GUINÉE ÉQUATORIALE GAZ NATUREL LIQUÉFIÉ DANS LA ZONE CEMAC
Le complexe de Punta Europa, un outil industriel unique en Afrique centrale
La force de la Guinée équatoriale repose sur une décision stratégique prise au début des années 2000 : diversifier l'exploitation de ses hydrocarbures en investissant massivement dans le gaz. Le cœur de cette réussite se trouve sur l'île de Bioko, au sein du méga-complexe de Punta Europa. C'est là que se dresse l'usine de liquéfaction EG LNG, le seul terminal terrestre à grande échelle de toute la zone CEMAC. Cette infrastructure de classe mondiale permet de transformer le gaz naturel en liquide (GNL) pour le transporter par navires méthaniers vers les marchés d'Europe, d'Asie et d'Amérique.
Le premier exportateur de GNL de la sous-région sur le marché mondial
Cette maîtrise technologique offre à Malabo un statut à part dans la sous-région.

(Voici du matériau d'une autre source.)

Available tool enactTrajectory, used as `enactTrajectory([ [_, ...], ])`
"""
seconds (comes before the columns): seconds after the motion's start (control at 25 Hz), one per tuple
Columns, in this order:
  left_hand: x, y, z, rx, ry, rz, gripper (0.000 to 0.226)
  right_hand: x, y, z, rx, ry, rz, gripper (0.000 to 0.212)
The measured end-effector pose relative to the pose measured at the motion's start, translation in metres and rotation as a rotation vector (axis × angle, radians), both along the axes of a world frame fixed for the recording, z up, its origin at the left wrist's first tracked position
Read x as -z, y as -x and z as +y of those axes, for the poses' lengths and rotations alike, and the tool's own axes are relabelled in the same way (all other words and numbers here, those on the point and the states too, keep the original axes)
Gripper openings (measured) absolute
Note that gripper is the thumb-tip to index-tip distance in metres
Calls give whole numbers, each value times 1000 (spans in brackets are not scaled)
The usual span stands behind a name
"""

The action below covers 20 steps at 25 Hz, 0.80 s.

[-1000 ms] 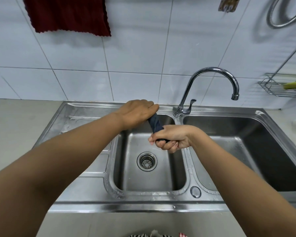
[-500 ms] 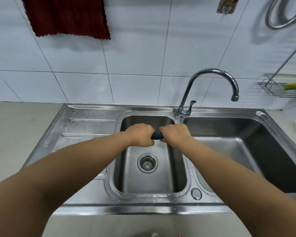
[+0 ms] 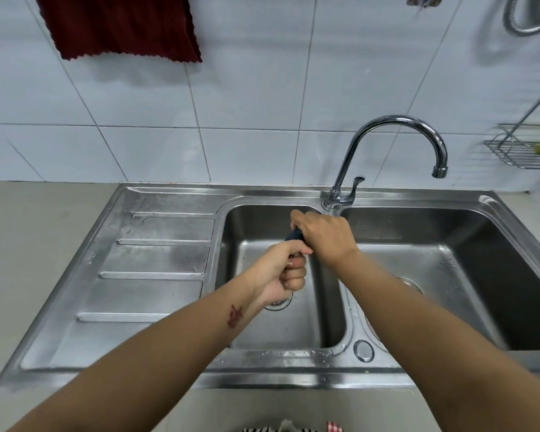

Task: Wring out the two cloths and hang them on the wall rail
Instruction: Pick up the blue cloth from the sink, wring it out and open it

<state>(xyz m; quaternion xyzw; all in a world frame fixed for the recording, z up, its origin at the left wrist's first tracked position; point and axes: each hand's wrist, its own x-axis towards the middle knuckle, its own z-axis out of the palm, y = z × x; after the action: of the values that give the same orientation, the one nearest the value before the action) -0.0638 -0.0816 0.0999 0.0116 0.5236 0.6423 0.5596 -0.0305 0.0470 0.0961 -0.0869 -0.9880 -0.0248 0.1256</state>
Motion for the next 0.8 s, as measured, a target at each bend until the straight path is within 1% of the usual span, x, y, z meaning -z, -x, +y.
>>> enactTrajectory([
  [0.08,0,-3,2,-7,-16,2,33,-1,-3,1,8,-4,25,6],
  [0.12,0,0,2,18,0,59,29,-3,-3,2,22,1,-5,7],
  [0.16,1,4,1,63,37,166,21,-3,-4,2,47,11,-56,9],
  [0.2,3,12,0,134,102,337,16,-2,-4,4,82,37,-112,12],
  [0.24,3,21,-1,230,199,569,16,1,-3,7,121,85,-165,16],
  [0.32,6,41,-4,446,409,1121,20,7,-2,11,193,241,-255,19],
  [0.36,8,50,-5,529,496,1368,22,9,-2,13,210,350,-299,20],
  [0.4,8,57,-7,575,548,1555,25,10,0,13,212,486,-350,23],
  [0.44,8,63,-10,598,581,1700,26,9,0,13,203,655,-408,30],
  [0.52,4,72,-12,615,614,1938,25,-1,-1,8,208,1076,-545,40],
  [0.6,-1,79,-13,612,598,2061,20,-10,-4,7,240,1425,-654,38],
  [0.64,-4,82,-14,610,590,2082,18,-13,-6,9,243,1532,-667,35],
  [0.68,-7,84,-15,615,590,2094,18,-15,-7,11,234,1586,-665,34],
  [0.76,-13,88,-17,640,571,2149,20,-18,-7,16,193,1608,-655,34],
  [0.8,-15,88,-18,652,554,2181,21,-19,-8,17,157,1631,-650,31],
])
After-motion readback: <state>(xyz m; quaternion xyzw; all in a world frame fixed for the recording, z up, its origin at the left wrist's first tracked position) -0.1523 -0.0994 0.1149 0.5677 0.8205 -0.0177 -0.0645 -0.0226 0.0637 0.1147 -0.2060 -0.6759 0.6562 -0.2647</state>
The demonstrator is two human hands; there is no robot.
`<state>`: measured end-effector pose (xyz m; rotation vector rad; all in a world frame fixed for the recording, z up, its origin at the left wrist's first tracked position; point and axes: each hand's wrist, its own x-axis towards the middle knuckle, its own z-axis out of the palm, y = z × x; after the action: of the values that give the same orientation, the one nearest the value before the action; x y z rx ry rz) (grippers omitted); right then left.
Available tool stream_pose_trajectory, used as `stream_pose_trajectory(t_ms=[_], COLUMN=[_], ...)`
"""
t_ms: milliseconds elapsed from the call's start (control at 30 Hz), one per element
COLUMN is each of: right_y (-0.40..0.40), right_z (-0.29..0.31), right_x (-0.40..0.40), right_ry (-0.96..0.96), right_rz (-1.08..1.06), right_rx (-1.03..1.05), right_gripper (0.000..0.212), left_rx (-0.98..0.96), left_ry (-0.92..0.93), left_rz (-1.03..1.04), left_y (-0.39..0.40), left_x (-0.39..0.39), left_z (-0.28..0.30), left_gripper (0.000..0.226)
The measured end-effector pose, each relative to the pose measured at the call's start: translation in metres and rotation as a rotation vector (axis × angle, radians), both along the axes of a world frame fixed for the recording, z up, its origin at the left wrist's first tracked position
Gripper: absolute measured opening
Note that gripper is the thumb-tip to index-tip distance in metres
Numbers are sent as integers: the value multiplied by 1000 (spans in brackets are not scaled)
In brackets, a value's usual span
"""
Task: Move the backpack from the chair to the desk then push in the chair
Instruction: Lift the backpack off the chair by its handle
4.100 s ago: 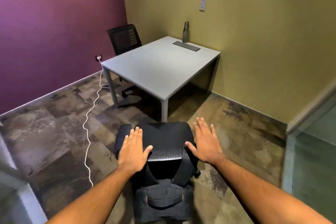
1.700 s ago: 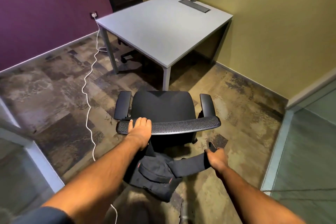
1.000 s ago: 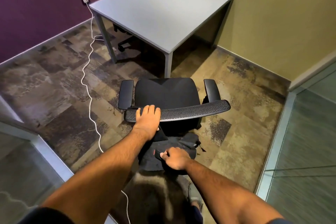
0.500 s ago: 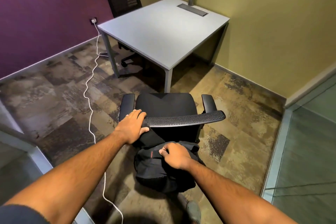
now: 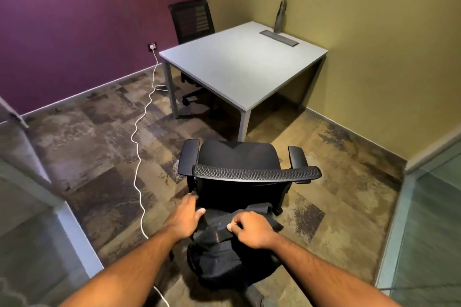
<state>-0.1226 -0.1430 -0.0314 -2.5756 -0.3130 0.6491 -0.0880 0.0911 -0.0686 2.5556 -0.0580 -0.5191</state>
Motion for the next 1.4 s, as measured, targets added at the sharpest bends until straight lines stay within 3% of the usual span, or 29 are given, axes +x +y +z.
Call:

Contrairement au Congo ou au Gabon, dont les économies dépendent presque exclusivement des fluctuations du baril de pétrole brut, la Guinée équatoriale s'est positionnée comme un acteur clé du commerce mondial de GNL. Cette spécificité lui permet non seulement de diversifier ses sources de revenus macroéconomiques, mais aussi de capter des partenariats avec les plus grandes multinationales de l'énergie, consolidant ainsi sa première place régionale dans ce secteur de haute technicité.
L'ambition d'un "Hub Gazier" pour traiter les ressources de ses voisins
Face au vieillissement naturel de ses propres gisements historiques, la Guinée équatoriale déploie désormais une stratégie transfrontalière pour maintenir son leadership. L'objectif est de transformer ses usines en un centre de traitement pour toute la sous-région. Des accords majeurs ont ainsi été structurés, notamment avec le Cameroun, pour acheminer le gaz de gisements frontaliers (comme le projet Yoyo-Yolanda) directement vers Punta Europa. En monétisant les ressources de ses voisins grâce à son avance industrielle, Malabo s'assure de rester la locomotive gazière de la CEMAC pour les décennies à venir.